Basic Res Cardiol. 2022 Jul 14;117(1):36. doi: 10.1007/s00395-022-00943-6.
Atrial fibrillation (AF) is highly prevalent in hypertensive patients with metabolic syndrome and is related to inflammation and activation of the sympathoadrenergic system. The multi-ligand Receptor-for-Advanced-Glycation-End-products (RAGE) activates inflammation-associated tissue remodeling and is regulated by the sympathetic nervous system. Its counterpart, soluble RAGE (sRAGE), serves as anti-inflammatory decoy receptor with protective properties. We investigated the effect of sympathetic modulation by renal denervation (RDN) on atrial remodeling, RAGE/sRAGE and RAGE ligands in metabolic syndrome. RDN was performed in spontaneously hypertensive obese rats (SHRob) with metabolic syndrome compared with lean spontaneously hypertensive rats (SHR) and with normotensive non-obese control rats. Blood pressure and heart rate were measured by telemetry. The animals were killed 12 weeks after RDN. Left atrial (LA) and right atrial (RA) remodeling was assessed by histological analysis and collagen types. Sympathetic innervation was measured by tyrosine hydroxylase staining of atrial nerve fibers, RAGE/sRAGE, RAGE ligands, cytokine expressions and inflammatory infiltrates were analyzed by Western blot and immunofluorescence staining. LA sympathetic nerve fiber density was higher in SHRob (+44%) versus controls and reduced after RDN (-64% versus SHRob). RAGE was increased (+718%) and sRAGE decreased (- 62%) in SHRob as compared with controls. RDN reduced RAGE expression (- 61% versus SHRob), significantly increased sRAGE levels (+162%) and induced a significant decrease in RAGE ligand levels in SHRob (- 57% CML and - 51% HMGB1) with reduced pro-inflammatory NFkB activation (- 96%), IL-6 production (- 55%) and reduced inflammatory infiltrates. This led to a reduction in atrial fibrosis (- 33%), collagen type I content (- 72%), accompanied by reduced LA myocyte hypertrophy (- 21%). Transfection experiments on H9C2 cardiomyoblasts demonstrated that RAGE is directly involved in fibrosis formation by influencing cellular production of collagen type I. In conclusion, suppression of renal sympathetic nerve activity by RDN prevents atrial remodeling in metabolic syndrome by reducing atrial sympathetic innervation and by modulating RAGE/sRAGE balance and reducing pro-inflammatory and pro-fibrotic RAGE ligands, which provides a potential therapeutic mechanism to reduce the development of AF.

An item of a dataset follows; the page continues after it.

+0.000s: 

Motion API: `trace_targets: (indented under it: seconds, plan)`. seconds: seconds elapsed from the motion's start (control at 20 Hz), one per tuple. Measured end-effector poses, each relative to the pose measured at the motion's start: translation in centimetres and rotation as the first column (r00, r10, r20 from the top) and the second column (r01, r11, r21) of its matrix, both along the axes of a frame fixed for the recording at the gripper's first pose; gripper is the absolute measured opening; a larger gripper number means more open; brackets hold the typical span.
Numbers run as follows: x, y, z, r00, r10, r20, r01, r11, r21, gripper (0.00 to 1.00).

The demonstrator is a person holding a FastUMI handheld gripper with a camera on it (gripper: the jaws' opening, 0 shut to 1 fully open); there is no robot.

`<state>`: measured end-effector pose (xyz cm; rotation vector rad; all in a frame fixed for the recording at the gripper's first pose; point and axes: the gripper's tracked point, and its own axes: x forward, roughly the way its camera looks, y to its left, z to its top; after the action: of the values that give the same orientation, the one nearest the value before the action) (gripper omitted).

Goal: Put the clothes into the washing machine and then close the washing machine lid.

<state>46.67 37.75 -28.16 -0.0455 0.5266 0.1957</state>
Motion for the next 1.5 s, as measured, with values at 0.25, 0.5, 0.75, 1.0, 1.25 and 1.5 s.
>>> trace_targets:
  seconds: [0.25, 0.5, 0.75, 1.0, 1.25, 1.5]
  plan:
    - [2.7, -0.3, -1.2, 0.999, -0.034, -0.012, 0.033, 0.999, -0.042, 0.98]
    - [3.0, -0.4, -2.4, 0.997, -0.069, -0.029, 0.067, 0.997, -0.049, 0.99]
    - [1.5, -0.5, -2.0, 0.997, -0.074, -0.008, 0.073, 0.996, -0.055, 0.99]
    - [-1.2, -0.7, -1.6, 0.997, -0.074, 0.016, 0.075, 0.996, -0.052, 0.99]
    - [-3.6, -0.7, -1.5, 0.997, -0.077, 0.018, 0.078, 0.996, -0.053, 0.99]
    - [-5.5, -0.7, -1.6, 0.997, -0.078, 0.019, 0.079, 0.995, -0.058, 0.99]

心房颤动(AF)在患有代谢综合征的高血压患者中非常普遍,与炎症和交感神经激活有关。多配体晚期糖基化终产物受体(RAGE)激活与炎症相关的组织重塑,并受交感神经系统调节。其对应物可溶性 RAGE(sRAGE)作为具有保护作用的抗炎诱饵受体。我们研究了肾去神经支配(RDN)对代谢综合征中心房重塑、RAGE/sRAGE 和 RAGE 配体的影响。与瘦自发性高血压大鼠(SHR)和非肥胖正常血压对照大鼠相比,在患有代谢综合征的自发性高血压肥胖大鼠(SHRob)中进行了 RDN。通过遥测测量血压和心率。在 RDN 后 12 周处死动物。通过组织学分析和胶原类型评估左心房(LA)和右心房(RA)重塑。通过心房神经纤维酪氨酸羟化酶染色测量交感神经支配,通过 Western blot 和免疫荧光染色分析 RAGE/sRAGE、RAGE 配体、细胞因子表达和炎症浸润。与对照相比,SHRob 中的 LA 交感神经纤维密度增加(+44%),RDN 后减少(-64% 与 SHRob)。与对照相比,SHRob 中的 RAGE 增加(+718%),sRAGE 减少(-62%)。RDN 降低了 SHRob 中的 RAGE 表达(-61% 与 SHRob),显著增加了 sRAGE 水平(+162%),并降低了 SHRob 中的 RAGE 配体水平(-57% CML 和 -51% HMGB1),同时 NFkB 激活减少(-96%),IL-6 产生减少(-55%),炎症浸润减少。这导致心房纤维化减少(-33%),胶原 I 含量减少(-72%),同时 LA 心肌细胞肥大减少(-21%)。在 H9C2 心肌细胞中的转染实验表明,RAGE 通过影响细胞 I 型胶原的产生直接参与纤维化的形成。总之,通过减少心房交感神经支配和调节 RAGE/sRAGE 平衡以及减少促炎和促纤维化的 RAGE 配体,RDN 抑制肾交感神经活性可防止代谢综合征中的心房重塑,为减少 AF 的发展提供了一种潜在的治疗机制。